Create the deployments and services:

kubectl apply -f model-deployment.yaml
kubectl apply -f model-service.yaml
kubectl apply -f gateway-deployment.yaml
kubectl apply -f gateway-service.yaml

Test gateway and its connection with tf-serving

In order to access the service (load balancer) in the cluster, we will use port forwarding, since the servicehas not been assined with an IP yet.

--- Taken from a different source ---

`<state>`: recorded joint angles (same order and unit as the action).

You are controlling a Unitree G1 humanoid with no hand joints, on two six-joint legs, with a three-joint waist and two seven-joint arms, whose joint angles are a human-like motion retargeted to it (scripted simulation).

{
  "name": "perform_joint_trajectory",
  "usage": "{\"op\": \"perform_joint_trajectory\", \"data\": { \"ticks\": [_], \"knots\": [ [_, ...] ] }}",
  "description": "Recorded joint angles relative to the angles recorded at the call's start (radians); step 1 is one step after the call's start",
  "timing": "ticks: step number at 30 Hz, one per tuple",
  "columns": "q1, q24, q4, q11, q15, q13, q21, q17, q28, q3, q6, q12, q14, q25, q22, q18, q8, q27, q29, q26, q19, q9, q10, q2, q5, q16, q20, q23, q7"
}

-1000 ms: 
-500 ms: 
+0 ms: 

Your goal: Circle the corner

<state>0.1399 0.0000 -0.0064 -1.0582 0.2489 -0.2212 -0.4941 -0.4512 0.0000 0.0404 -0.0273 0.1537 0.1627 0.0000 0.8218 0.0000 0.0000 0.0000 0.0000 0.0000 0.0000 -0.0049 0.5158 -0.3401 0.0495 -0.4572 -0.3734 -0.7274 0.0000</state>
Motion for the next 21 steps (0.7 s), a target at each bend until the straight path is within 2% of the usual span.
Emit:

kubectl port-forward service/gateway 8080:80

Host port 8080 is forwarding to port 80 of the gateway service where it is listening to. Actually Port 80 of service forwards to port 9000 of container, where gunicorn is listening to.

Test the gateway service:
Ensure that the production environment is activated (the one under the production/gateway folder)
Go to production/integration-tests/ folder and run
python test_gateway.py

You may with to delete the cluster with (now, or after the performance tests):
./kind delete cluster tf-gateway

Performance tests

For some reason, I have not been able to run Locust within the virtual environment made by pipenv.
I've had to install Locust on the Anaconda environment and launch Locust from Anaconda environment (that is, not from the pipenv environment)
So if needed, use pip install locust in your conda environment (you may have already created one for this project)
Go to sources/production/integration_tests/ and execute locust -H http://localhost:8080
Be sure to have a local ML server running, whether docker-compose of with kind as explained before.
Then, go to http://localhost/8089 and enter 4 users.

Deploy to AWS EKS

Please, note that this will have associated costs to the AWS services deployed.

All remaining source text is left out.